Among the lines of the data, copy those that hold "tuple".

====== PROVIDED DATA

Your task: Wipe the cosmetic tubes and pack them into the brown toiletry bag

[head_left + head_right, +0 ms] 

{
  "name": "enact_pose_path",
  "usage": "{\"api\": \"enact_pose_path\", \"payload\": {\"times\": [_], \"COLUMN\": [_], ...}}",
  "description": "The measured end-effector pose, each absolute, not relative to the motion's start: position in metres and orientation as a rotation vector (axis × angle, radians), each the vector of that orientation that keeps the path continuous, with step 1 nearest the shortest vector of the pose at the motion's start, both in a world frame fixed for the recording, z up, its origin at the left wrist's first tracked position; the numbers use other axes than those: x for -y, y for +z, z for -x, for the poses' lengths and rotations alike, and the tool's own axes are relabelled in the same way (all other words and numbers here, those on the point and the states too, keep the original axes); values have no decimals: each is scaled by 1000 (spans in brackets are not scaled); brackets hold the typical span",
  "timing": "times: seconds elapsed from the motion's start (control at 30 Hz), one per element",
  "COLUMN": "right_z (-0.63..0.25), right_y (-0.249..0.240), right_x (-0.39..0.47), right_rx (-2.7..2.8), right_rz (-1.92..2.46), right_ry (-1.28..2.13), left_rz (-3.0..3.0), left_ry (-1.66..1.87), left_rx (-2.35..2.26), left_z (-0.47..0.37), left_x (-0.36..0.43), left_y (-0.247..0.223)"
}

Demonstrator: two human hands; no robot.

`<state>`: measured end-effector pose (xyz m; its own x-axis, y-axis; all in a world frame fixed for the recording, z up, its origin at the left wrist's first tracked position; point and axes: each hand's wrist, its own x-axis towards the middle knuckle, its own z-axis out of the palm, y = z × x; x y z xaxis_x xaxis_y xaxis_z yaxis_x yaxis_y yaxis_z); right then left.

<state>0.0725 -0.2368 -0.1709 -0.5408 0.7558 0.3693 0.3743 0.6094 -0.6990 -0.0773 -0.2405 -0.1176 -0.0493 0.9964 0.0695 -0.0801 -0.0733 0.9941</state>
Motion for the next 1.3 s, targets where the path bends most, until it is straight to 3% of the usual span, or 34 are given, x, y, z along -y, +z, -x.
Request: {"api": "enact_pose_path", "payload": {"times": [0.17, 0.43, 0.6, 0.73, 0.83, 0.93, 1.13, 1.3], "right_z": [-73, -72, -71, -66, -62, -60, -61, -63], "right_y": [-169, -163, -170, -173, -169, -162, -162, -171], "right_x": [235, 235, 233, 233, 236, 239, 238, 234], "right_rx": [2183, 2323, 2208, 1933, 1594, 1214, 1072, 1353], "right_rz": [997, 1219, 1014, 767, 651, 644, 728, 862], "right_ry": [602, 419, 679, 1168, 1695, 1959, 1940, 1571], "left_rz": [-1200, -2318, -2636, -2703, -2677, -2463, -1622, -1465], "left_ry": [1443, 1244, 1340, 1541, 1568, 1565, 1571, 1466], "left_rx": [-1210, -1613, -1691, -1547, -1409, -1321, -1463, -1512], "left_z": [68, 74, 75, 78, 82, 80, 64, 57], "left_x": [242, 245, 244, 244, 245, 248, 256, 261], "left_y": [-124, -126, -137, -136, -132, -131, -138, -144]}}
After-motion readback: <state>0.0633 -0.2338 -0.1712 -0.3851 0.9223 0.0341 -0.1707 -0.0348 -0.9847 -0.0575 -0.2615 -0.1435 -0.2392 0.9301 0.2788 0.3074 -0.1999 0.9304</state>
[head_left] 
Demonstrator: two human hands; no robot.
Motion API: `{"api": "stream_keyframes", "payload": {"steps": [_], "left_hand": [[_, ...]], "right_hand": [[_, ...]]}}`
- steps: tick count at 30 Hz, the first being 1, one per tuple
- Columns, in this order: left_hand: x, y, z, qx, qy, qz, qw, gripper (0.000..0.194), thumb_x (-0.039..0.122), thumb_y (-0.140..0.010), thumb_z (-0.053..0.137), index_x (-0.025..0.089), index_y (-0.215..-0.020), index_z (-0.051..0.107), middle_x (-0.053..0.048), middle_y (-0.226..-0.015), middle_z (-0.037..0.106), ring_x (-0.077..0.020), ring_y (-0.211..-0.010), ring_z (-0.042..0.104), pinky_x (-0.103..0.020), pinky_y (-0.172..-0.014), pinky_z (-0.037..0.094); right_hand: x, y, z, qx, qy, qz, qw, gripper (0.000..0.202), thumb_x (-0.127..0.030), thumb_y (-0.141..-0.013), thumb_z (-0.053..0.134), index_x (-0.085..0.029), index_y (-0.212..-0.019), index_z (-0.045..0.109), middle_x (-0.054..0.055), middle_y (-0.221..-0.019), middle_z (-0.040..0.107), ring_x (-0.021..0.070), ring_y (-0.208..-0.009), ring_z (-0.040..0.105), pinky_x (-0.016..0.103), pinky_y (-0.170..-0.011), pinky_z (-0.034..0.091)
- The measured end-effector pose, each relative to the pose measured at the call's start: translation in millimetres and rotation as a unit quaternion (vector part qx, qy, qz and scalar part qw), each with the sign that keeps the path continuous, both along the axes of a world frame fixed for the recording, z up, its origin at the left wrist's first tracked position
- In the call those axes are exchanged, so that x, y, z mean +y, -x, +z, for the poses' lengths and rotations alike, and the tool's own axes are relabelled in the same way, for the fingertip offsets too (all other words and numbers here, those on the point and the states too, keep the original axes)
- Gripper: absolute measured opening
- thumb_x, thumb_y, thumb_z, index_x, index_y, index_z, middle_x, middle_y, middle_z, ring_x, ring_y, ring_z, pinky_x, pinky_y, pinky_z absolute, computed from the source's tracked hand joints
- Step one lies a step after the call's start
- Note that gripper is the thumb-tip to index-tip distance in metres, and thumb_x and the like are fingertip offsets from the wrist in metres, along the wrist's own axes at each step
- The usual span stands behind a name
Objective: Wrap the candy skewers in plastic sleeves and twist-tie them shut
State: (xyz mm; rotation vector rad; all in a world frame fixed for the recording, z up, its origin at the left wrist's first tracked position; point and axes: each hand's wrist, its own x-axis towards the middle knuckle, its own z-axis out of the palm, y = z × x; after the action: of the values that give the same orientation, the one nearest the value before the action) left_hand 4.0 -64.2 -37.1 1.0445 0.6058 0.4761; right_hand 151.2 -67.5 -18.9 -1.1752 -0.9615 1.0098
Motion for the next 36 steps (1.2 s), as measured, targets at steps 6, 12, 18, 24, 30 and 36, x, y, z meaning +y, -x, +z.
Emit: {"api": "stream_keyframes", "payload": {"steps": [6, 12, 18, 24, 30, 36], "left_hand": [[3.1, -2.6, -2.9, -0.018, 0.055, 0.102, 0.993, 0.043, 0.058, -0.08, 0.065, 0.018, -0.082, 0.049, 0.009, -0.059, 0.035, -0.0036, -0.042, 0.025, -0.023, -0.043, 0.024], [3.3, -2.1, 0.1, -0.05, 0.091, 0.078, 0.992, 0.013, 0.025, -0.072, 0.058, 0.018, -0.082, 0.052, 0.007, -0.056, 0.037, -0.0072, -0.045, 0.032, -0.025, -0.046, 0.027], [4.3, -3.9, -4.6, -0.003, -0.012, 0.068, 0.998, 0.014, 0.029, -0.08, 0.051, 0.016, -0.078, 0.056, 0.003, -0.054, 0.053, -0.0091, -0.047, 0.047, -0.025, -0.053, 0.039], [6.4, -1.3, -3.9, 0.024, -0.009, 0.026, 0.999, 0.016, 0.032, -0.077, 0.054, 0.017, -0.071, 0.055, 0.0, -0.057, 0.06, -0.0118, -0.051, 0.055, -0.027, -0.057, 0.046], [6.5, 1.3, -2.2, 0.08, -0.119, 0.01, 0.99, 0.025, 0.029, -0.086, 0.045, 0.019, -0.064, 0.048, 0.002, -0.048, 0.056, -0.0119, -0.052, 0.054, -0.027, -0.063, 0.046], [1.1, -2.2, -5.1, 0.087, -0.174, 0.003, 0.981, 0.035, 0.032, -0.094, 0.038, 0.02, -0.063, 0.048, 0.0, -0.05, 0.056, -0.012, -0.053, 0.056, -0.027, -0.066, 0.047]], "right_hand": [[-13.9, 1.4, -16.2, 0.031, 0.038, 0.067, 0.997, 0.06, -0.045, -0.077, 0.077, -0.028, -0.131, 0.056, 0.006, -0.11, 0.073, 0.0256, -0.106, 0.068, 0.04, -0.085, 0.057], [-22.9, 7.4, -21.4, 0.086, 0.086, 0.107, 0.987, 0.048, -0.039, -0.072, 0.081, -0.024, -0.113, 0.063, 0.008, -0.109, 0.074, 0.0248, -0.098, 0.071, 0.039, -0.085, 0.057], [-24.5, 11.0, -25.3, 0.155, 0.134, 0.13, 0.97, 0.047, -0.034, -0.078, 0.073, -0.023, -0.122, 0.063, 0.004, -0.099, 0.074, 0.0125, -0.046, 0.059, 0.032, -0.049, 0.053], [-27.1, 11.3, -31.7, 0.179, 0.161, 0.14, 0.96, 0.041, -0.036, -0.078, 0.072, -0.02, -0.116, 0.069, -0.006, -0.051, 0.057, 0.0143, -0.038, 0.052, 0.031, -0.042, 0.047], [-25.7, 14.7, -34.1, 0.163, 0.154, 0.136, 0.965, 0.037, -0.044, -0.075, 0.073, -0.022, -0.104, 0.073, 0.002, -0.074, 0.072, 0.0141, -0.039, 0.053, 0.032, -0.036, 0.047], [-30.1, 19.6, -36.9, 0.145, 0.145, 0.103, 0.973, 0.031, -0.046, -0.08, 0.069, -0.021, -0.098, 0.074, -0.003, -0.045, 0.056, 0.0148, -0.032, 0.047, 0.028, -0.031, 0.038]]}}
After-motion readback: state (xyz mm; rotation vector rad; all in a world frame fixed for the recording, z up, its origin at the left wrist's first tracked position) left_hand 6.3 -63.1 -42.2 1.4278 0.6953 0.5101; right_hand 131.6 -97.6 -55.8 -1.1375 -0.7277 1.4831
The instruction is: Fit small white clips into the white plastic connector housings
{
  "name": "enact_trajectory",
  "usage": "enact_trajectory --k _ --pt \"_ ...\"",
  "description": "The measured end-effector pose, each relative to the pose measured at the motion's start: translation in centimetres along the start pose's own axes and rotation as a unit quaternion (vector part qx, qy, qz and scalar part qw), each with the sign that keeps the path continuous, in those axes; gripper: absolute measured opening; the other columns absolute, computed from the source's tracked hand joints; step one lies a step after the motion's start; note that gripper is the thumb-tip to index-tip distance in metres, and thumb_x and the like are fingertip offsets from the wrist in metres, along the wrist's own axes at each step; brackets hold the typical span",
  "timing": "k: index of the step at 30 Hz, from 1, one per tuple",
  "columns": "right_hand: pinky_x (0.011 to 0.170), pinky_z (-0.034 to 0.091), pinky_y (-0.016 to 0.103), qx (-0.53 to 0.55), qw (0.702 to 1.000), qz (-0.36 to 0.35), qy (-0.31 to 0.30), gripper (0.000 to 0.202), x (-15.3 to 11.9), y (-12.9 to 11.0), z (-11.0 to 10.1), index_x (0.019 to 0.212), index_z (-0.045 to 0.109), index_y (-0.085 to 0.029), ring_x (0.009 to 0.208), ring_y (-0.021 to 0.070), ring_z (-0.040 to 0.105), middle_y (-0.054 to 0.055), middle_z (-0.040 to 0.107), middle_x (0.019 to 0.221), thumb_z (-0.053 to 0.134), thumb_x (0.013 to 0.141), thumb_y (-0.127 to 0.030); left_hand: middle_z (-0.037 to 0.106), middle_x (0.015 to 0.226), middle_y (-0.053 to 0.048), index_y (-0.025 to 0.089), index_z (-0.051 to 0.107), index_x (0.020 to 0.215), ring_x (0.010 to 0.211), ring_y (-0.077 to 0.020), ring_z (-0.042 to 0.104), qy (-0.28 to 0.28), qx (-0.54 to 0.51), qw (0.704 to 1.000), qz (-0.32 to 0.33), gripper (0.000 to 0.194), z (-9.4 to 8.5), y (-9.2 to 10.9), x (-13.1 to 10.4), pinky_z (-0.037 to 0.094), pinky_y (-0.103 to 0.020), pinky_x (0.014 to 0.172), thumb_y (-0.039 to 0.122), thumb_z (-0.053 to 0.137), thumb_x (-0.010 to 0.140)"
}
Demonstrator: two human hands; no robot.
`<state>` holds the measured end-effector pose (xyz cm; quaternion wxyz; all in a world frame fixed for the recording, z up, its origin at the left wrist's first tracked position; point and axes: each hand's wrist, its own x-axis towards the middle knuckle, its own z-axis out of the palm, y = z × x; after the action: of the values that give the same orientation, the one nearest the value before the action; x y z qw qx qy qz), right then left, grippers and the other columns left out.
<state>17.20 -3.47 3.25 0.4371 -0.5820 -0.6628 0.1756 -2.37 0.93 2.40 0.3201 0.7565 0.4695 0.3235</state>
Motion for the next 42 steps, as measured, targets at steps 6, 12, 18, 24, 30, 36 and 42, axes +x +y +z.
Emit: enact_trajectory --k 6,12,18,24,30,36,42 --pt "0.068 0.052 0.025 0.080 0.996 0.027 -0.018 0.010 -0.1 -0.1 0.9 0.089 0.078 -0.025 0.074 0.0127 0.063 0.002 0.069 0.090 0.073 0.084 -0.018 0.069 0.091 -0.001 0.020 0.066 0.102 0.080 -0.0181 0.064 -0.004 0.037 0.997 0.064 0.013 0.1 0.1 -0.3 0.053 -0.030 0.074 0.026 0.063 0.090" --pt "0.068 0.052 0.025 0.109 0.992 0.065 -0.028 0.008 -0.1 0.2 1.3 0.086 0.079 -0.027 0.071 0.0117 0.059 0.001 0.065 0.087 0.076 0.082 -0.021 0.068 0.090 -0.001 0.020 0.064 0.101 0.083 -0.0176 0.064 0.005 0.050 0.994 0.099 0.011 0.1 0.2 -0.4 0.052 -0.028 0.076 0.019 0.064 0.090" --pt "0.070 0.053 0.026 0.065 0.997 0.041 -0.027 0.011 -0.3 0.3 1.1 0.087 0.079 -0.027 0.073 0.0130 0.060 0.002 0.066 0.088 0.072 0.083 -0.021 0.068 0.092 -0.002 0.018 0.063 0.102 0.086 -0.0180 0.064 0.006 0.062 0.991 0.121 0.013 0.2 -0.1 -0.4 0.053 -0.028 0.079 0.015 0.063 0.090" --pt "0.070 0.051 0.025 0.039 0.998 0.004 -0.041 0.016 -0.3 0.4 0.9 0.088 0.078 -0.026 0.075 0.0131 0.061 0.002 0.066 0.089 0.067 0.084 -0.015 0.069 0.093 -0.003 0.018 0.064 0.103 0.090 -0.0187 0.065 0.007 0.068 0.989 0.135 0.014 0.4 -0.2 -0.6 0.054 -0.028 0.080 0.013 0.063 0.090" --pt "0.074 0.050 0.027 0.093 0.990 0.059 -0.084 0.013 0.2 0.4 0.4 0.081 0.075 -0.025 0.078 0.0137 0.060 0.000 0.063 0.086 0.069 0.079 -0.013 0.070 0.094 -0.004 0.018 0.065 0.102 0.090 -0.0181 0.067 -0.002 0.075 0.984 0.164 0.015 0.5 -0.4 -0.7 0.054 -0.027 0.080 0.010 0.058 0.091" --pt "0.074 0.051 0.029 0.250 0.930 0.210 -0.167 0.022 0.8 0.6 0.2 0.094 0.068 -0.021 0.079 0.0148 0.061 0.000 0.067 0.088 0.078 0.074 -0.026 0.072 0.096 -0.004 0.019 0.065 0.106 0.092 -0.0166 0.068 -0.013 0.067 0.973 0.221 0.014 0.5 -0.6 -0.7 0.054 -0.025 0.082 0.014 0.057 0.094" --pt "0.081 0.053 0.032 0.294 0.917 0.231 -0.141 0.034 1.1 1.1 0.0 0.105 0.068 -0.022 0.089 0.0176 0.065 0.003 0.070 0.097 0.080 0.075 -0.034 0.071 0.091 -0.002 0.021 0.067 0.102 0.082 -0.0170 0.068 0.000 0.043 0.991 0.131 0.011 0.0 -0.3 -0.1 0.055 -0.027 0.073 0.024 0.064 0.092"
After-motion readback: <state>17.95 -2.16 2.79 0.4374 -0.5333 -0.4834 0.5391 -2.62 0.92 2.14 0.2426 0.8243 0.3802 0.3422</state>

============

TASK RESULT:
- steps: tick count at 30 Hz, the first being 1, one per tuple
  "timing": "k: index of the step at 30 Hz, from 1, one per tuple",

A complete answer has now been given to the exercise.